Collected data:
····················

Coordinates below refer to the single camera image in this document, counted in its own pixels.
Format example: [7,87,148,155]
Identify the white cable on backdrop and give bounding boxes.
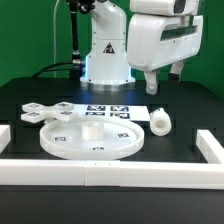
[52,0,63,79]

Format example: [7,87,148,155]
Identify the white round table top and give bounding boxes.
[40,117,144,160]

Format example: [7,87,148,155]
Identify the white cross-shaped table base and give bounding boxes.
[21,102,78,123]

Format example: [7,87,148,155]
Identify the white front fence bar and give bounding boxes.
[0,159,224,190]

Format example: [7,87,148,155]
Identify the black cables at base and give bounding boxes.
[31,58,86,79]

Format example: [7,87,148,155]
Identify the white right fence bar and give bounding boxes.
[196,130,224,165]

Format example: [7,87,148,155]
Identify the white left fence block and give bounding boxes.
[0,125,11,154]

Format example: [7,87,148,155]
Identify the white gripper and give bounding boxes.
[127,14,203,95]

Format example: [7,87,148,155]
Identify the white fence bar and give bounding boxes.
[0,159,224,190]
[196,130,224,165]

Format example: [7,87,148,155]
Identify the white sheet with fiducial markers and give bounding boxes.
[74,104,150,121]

····················

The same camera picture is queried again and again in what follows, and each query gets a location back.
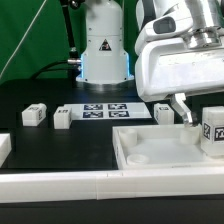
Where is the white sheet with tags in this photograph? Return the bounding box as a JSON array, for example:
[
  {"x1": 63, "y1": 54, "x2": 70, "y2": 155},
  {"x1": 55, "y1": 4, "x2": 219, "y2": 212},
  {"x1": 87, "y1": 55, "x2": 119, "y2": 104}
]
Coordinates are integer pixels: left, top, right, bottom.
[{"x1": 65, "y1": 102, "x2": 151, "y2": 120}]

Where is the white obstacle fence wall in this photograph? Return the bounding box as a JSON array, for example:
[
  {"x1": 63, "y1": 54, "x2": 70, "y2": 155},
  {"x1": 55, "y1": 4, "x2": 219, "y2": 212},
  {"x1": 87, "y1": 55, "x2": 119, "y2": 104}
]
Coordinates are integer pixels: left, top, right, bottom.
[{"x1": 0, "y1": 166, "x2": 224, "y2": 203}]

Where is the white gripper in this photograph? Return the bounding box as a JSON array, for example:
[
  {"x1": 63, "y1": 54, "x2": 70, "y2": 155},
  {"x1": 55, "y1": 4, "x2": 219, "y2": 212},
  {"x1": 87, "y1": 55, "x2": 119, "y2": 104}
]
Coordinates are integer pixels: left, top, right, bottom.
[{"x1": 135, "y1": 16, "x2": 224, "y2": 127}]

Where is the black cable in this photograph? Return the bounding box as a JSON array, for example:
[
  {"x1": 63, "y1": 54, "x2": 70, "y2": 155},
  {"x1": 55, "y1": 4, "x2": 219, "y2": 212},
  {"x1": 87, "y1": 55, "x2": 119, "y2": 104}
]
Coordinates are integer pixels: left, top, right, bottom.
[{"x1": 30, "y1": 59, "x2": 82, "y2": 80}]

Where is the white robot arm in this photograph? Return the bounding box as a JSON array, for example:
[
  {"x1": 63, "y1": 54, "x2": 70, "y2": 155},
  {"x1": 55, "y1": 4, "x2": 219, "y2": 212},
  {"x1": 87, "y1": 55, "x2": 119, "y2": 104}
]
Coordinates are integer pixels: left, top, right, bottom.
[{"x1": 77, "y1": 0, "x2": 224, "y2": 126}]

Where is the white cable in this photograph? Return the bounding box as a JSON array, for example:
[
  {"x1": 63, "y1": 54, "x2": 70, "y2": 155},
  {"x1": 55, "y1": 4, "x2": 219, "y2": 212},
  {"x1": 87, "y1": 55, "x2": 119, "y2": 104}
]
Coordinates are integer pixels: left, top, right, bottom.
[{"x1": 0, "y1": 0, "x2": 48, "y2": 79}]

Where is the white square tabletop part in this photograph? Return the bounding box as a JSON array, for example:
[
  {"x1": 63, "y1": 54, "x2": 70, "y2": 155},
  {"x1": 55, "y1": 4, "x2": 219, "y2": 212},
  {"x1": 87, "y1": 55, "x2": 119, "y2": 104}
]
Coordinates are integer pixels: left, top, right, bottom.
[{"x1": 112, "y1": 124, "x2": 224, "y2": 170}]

····················

§ **Exercise prompt**
Search the data for "array" and list every line in which it occurs.

§ **Task answer**
Where is the white sheet with tags in this photograph? Return the bounding box as a JSON array, for example:
Where is the white obstacle fence wall in this photograph? Return the bounding box as a JSON array, for example:
Where is the white gripper in this photograph? Return the bounding box as a JSON array, for example:
Where is the black cable in this photograph? Return the bounding box as a JSON array, for example:
Where is the white robot arm in this photograph? Return the bounding box as a JSON array, for example:
Where is the white cable in this photograph? Return the bounding box as a JSON array, for example:
Where is the white square tabletop part in this photograph? Return the bounding box as a JSON array, for example:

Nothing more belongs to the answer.